Paxson's Chandler for PJ Brown trade is far, far, far, far, worse than Brand for Chandler, IMO.

Brand has still not shown me that he can be the best player on a great NBA team. Its not like Krause dumped a superstar (to this point).

BTW, what's up with Brand's regression this season?


----------



## lgtwins (May 18, 2004)

kukoc4ever said:


> The key difference between the Brand trade and the Curry trade is the expected benefit from the person making the deal.
> 
> Krause traded Brand, IMO, to land a future superstar and to hedge against a potential problem with Brand's agent when it came time to resign him. Chandler, despite all his flaws, is a top 10 rebounder and shot blocker which is a valuable NBA player. Brand is better, no doubt, but Chandler isn't a stiff.
> 
> ...


I strongly disagree with bolded part. Brand for Chandler deal was/is by far worst trade of all in post-MJ era.

You only look at Tyson-PJ deal in terms of talent vs talent trade but the whole point of this trade was not the exchange of talents, but the removal of redundant player (Tyson vs. Wallace) and cap release at the end of the year. So in that sense Paxon did just fine.


----------



## MikeDC (Jul 16, 2002)

Was trading Jason Caffey for David Vaughn a good chemistry move?


----------



## kukoc4ever (Nov 20, 2002)

lgtwins said:


> the whole point of this trade was not the exchange of talents, but the removal of redundant player (Tyson vs. Wallace)


Paxson was just craving for a defensive big man on the radio the other day. I think the whole "redundant" player argument was invented by message board posters and the press. According to Paxson, he wants a defensive player to put next to Wallace. He says the offense is fine.

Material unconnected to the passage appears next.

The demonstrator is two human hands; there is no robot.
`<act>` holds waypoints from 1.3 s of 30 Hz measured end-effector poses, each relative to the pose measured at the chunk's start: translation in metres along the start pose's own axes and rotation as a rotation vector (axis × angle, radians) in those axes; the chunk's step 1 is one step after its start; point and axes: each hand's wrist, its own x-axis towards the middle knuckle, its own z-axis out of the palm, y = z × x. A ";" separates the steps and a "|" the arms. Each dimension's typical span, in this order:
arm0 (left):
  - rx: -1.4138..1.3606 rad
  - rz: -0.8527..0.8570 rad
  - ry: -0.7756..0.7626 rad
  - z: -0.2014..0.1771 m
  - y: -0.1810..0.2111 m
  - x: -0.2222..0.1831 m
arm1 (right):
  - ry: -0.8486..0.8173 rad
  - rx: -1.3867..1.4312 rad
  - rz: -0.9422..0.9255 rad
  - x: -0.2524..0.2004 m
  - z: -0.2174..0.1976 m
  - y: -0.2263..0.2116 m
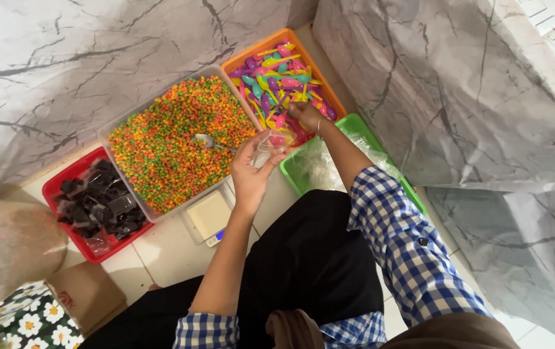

> and cap release at the end of the year. So in that sense Paxon did just fine.


Yes. It was a salary and Skiles dump.


----------



## lgtwins (May 18, 2004)

kukoc4ever said:


> Paxson was just craving for a defensive big man on the radio the other day. I think the whole "redundant" player argument was invented by message board posters and the press. According to Paxson, he wants a defensive player to put next to Wallace. He says the offense is fine.
> 
> 
> 
> Yes. It was a salary and Skiles dump.


Good day.


----------



## Soulful Sides (Oct 10, 2005)

DaBullz said:


> Brand was traded a LONG time ago, I don't see how it's relevent at this point. (And traded by Krause)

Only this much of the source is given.